Filipinos working overseas sent $3.02 billion in cash remittances back to the Philippines in January 2026, up 3.5 percent from a year earlier amid a weaker peso and steady employment abroad, Bangko Sentral ng Pilipinas data showed Monday.
The figure surpassed the $2.92 billion recorded in January 2025 but retreated from the $3.52 billion posted in December.
Reyes Tacandong & Co. senior adviser Jonathan Ravelas said the month-on-month decline was largely seasonal following the typical holiday surge.
“The key point is remittances are still higher than a year ago, showing OFWs’ income remains resilient. A weaker peso and steady overseas employment continue to support flows,” Ravelas said.
Land-based workers sent $2.41 billion in January, up 3.52 percent, while remittances from sea-based employees grew 3.54 percent to $607.78 million.
The BSP said the United States was the primary source of these funds, followed by Singapore and Saudi Arabia. It said, however, that global banking practices often inflate the figures attributed to American shores.
A common practice of remittance centers in various cities abroad is to course remittances through correspondent banks, most of which are located in the US because banks typically attribute the origin of funds to the most immediate source, money sent from other regions often appears as a US transaction.
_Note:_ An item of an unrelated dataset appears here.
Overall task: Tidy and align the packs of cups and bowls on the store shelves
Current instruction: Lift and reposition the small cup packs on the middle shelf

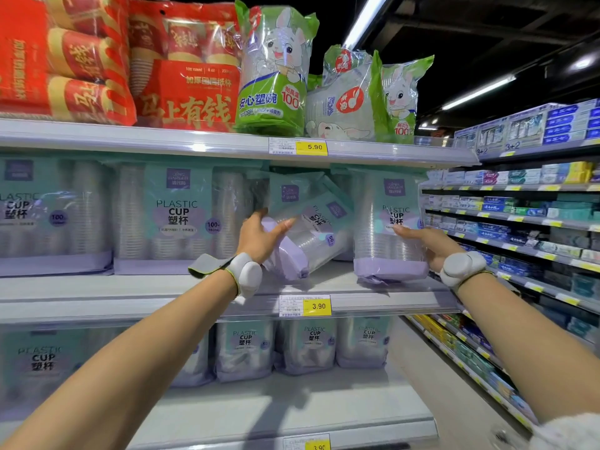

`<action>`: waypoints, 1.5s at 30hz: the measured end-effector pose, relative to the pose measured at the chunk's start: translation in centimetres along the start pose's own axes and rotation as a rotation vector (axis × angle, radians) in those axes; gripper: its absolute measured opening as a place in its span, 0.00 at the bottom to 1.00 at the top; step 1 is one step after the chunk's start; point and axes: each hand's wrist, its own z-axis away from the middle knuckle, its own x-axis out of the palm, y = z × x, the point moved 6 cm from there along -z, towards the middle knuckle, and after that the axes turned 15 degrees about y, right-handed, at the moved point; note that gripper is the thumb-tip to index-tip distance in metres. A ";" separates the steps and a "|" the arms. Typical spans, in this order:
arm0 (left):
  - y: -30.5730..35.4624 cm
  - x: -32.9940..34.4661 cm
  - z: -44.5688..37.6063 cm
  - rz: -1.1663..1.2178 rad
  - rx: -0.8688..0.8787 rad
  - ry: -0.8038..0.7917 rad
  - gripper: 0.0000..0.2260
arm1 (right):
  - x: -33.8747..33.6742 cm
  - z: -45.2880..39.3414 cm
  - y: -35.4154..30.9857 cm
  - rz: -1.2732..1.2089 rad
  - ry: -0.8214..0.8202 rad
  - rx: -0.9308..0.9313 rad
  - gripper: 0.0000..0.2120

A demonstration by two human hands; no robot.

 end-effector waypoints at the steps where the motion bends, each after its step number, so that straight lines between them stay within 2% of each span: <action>1: -0.5 0.0 0.0 0.026 -0.033 0.018 0.39 | -0.1 0.0 0.1 -0.021 -0.002 -0.005 0.56; 4: -1.8 0.4 0.6 0.080 -0.132 0.036 0.41 | 0.3 0.9 -0.2 -0.039 -0.010 -0.002 0.57; 8: -2.4 1.0 0.9 0.139 -0.202 -0.014 0.44 | 0.6 1.4 -0.5 -0.078 -0.026 0.010 0.55; 9: -2.5 1.1 0.7 0.148 -0.210 -0.036 0.45 | 0.8 1.8 -0.7 -0.081 -0.028 0.006 0.52; 13: -2.3 1.2 -0.1 0.082 -0.243 -0.132 0.46 | 1.2 3.0 -1.1 -0.112 -0.053 0.013 0.27; 16: -1.9 1.8 -0.5 0.086 -0.250 -0.231 0.41 | 1.2 3.2 -1.1 -0.117 -0.053 0.008 0.23; 17: -1.8 1.9 -0.5 0.088 -0.249 -0.256 0.40 | 1.2 3.3 -1.2 -0.119 -0.056 -0.005 0.26; 19: -1.9 1.9 -0.7 0.070 -0.246 -0.260 0.40 | 1.1 3.0 -1.0 -0.105 -0.053 -0.015 0.39; 21: -1.9 1.8 -0.7 0.070 -0.235 -0.283 0.48 | 0.9 2.4 -0.8 -0.098 -0.056 -0.035 0.47; 23: -1.9 1.7 -0.9 0.061 -0.246 -0.327 0.55 | 0.9 2.4 -0.9 -0.097 -0.059 -0.048 0.47; 24: -1.7 1.8 -0.7 0.068 -0.261 -0.344 0.51 | 0.9 2.5 -1.0 -0.098 -0.060 -0.052 0.48; 26: -1.8 2.1 -0.7 0.110 -0.282 -0.333 0.37 | 0.9 2.8 -1.2 -0.109 -0.064 -0.058 0.49; 27: -1.7 2.3 -0.7 0.123 -0.273 -0.320 0.33 | 1.0 3.1 -1.3 -0.117 -0.074 -0.050 0.47; 31: -1.6 2.9 -0.4 0.180 -0.255 -0.283 0.46 | 0.9 4.0 -1.4 -0.148 -0.081 -0.024 0.30; 33: -1.5 3.0 0.3 0.242 -0.272 -0.243 0.41 | 1.0 4.3 -1.3 -0.176 -0.096 -0.017 0.27; 34: -1.6 3.0 0.7 0.268 -0.282 -0.221 0.41 | 1.0 4.4 -1.2 -0.195 -0.100 -0.008 0.28; 36: -2.5 3.1 1.3 0.279 -0.282 -0.202 0.49 | 0.8 4.1 -1.0 -0.228 -0.103 -0.011 0.36; 38: -3.5 3.3 1.5 0.262 -0.270 -0.219 0.54 | -0.1 2.0 0.1 -0.240 -0.071 -0.019 0.54; 39: -3.8 3.1 1.6 0.234 -0.262 -0.240 0.53 | -0.5 0.8 0.8 -0.239 -0.067 -0.016 0.61; 40: -3.8 3.1 1.7 0.210 -0.259 -0.271 0.50 | -0.8 -0.1 1.3 -0.242 -0.071 -0.015 0.63; 45: -3.5 2.9 0.7 0.116 -0.206 -0.401 0.40 | 0.3 2.7 -0.1 -0.242 -0.106 0.000 0.50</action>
Personal remittances, which encompass cash sent through formal and informal channels along with in-kind transfers, rose 3.55 percent to $3.36 billion.
While Ravelas cautioned that Middle East conflicts could trigger month-on-month volatility, he expected full-year growth to remain positive provided there are no widespread job losses.
“For households, the priority is to use remittances wisely—rebuild savings, reduce debt, and be cautious with spending given ongoing global risks,” Ravelas said.